Data supplied:
:::
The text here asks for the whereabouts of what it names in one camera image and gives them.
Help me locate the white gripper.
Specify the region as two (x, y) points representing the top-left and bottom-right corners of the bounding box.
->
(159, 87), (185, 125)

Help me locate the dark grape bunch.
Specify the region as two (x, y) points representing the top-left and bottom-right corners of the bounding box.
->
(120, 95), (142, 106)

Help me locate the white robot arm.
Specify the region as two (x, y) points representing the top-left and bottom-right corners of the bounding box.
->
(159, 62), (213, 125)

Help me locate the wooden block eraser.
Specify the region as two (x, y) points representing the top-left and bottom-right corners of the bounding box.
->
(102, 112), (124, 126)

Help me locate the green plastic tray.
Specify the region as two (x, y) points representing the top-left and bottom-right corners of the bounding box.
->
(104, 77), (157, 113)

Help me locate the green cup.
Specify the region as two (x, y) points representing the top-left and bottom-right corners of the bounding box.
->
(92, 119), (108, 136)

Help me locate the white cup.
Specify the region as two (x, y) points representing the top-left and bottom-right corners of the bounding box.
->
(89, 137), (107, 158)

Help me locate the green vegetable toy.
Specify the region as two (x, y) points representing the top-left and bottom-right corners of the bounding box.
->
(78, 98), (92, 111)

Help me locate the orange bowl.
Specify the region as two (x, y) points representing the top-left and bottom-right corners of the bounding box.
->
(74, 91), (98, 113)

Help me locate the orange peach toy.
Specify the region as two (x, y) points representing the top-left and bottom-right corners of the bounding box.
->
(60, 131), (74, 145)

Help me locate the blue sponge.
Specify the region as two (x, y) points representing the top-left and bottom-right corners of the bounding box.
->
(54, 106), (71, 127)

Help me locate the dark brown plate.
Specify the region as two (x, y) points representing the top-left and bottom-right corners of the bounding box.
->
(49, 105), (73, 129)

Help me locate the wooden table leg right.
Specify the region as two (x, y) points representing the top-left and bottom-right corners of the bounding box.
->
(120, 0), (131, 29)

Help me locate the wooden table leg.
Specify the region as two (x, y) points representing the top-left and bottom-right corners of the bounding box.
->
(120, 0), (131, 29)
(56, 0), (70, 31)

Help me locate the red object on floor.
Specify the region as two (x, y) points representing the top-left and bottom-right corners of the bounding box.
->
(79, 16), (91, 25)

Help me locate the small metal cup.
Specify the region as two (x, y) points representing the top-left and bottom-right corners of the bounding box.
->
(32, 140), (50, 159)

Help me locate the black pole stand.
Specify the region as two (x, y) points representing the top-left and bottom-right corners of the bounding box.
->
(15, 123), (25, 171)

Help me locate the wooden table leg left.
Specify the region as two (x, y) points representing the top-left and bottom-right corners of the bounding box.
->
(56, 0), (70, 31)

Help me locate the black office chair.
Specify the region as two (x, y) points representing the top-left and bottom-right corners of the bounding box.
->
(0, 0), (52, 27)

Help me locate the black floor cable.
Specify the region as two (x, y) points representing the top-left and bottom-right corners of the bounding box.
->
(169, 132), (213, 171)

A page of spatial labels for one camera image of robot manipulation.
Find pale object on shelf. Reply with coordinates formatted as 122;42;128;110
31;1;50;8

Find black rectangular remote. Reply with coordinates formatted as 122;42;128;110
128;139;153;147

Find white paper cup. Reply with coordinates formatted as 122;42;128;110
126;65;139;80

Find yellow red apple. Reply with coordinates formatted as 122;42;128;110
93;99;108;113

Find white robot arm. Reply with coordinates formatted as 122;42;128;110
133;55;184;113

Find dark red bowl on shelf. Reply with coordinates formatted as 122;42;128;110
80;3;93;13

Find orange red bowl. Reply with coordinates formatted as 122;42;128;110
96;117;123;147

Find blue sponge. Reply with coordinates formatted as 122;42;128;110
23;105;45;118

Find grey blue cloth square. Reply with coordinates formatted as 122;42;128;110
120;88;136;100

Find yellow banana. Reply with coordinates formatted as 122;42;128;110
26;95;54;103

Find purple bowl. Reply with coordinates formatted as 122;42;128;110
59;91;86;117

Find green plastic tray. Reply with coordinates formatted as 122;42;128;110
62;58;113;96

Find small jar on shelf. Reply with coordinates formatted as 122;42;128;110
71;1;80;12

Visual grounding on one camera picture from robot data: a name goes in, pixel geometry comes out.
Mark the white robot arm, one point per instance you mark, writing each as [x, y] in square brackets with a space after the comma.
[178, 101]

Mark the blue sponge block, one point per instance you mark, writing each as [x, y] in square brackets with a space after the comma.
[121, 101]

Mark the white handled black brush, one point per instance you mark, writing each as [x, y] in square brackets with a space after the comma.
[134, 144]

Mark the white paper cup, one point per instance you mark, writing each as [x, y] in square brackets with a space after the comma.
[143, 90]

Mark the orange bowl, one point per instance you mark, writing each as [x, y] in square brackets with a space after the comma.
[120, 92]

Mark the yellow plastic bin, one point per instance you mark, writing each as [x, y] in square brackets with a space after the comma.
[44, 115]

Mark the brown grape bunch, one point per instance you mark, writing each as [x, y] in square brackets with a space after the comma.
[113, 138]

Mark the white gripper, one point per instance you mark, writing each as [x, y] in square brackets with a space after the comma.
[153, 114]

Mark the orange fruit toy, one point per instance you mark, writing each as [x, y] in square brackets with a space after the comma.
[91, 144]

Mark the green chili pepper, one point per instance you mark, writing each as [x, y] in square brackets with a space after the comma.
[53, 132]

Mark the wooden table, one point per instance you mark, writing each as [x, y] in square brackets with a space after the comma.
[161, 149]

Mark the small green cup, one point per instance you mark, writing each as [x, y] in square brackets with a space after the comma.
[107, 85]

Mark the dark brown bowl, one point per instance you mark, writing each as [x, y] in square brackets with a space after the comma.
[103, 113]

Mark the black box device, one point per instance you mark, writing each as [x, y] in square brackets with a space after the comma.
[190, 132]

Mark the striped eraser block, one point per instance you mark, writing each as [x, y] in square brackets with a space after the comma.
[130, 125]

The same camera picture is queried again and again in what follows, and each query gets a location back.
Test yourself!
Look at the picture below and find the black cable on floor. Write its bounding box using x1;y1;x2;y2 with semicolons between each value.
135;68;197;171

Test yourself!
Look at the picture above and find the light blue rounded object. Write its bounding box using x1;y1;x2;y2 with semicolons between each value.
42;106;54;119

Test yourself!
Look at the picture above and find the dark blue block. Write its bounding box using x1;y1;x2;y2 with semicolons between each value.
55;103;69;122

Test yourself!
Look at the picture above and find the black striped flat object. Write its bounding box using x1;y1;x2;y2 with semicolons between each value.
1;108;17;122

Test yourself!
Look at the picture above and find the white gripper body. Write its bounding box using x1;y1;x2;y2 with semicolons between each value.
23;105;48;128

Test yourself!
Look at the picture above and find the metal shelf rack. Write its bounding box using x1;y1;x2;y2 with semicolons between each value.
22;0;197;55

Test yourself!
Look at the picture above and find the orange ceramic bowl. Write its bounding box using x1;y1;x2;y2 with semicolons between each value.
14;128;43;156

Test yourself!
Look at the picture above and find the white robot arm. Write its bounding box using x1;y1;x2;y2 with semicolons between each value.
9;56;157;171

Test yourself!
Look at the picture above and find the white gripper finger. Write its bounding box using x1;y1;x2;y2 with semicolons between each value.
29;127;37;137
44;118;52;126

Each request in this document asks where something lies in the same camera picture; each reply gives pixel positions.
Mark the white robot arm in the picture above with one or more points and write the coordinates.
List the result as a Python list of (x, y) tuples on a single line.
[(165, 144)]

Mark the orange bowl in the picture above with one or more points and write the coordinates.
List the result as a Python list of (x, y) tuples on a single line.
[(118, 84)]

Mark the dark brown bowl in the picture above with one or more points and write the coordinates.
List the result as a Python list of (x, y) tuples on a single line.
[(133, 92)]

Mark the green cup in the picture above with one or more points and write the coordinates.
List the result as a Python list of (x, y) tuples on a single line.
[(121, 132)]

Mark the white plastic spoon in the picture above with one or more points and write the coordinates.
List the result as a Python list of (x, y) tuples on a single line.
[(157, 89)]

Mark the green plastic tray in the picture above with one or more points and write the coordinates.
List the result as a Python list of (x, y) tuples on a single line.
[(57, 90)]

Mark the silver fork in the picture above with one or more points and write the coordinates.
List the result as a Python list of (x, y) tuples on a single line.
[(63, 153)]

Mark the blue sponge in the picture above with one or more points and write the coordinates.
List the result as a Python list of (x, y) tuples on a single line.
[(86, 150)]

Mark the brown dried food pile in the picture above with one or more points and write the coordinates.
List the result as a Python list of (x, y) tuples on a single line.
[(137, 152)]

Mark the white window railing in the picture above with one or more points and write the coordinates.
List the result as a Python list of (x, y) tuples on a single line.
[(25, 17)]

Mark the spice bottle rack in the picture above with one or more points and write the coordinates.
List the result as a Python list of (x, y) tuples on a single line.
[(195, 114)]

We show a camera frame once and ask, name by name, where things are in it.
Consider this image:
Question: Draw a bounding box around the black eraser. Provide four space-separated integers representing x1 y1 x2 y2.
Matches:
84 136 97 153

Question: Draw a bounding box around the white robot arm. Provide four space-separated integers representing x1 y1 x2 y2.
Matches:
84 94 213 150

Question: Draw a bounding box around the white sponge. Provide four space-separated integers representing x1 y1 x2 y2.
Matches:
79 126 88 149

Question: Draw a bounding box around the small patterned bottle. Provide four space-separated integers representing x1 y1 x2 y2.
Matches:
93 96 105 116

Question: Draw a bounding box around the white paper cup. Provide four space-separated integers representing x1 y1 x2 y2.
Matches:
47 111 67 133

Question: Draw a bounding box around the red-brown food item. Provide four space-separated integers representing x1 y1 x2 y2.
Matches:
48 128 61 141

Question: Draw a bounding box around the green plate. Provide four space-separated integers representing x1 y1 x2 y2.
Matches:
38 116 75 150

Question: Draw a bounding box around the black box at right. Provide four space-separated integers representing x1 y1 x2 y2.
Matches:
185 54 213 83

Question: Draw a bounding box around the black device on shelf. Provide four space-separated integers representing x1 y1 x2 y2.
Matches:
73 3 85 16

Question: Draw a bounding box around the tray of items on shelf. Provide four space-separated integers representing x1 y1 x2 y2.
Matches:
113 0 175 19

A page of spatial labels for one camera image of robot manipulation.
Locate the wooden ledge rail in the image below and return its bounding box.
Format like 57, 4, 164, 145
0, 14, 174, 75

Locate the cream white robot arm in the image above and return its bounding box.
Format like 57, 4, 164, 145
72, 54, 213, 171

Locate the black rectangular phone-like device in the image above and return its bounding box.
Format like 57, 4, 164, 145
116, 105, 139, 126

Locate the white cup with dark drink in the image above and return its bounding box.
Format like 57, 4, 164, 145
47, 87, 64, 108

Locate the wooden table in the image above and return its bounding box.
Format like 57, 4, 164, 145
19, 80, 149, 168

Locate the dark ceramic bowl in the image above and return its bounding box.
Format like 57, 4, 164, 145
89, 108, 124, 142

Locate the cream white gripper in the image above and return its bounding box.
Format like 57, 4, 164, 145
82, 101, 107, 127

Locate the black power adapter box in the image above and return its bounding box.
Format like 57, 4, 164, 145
:::
Among the entries above, find the line with "Help me locate the dark grape bunch." and the line with "Help me locate the wooden table leg."; give again exactly these two lines and all lines between them.

Your solution:
Help me locate the dark grape bunch.
Specify the region as two (x, y) points representing the top-left and bottom-right corners of the bounding box.
->
(120, 95), (142, 106)

Help me locate the white robot arm.
Specify the region as two (x, y) points representing the top-left and bottom-right corners of the bounding box.
->
(159, 62), (213, 125)

Help me locate the wooden block eraser.
Specify the region as two (x, y) points representing the top-left and bottom-right corners of the bounding box.
->
(102, 112), (124, 126)

Help me locate the green plastic tray.
Specify the region as two (x, y) points representing the top-left and bottom-right corners of the bounding box.
->
(104, 77), (157, 113)

Help me locate the green cup.
Specify the region as two (x, y) points representing the top-left and bottom-right corners of the bounding box.
->
(92, 119), (108, 136)

Help me locate the white cup.
Specify the region as two (x, y) points representing the top-left and bottom-right corners of the bounding box.
->
(89, 137), (107, 158)

Help me locate the green vegetable toy.
Specify the region as two (x, y) points representing the top-left and bottom-right corners of the bounding box.
->
(78, 98), (92, 111)

Help me locate the orange bowl.
Specify the region as two (x, y) points representing the top-left and bottom-right corners of the bounding box.
->
(74, 91), (98, 113)

Help me locate the orange peach toy.
Specify the region as two (x, y) points representing the top-left and bottom-right corners of the bounding box.
->
(60, 131), (74, 145)

Help me locate the blue sponge.
Specify the region as two (x, y) points representing the top-left and bottom-right corners of the bounding box.
->
(54, 106), (71, 127)

Help me locate the dark brown plate.
Specify the region as two (x, y) points representing the top-left and bottom-right corners of the bounding box.
->
(49, 105), (73, 129)

Help me locate the wooden table leg right.
Specify the region as two (x, y) points representing the top-left and bottom-right corners of the bounding box.
->
(120, 0), (131, 29)

Help me locate the wooden table leg.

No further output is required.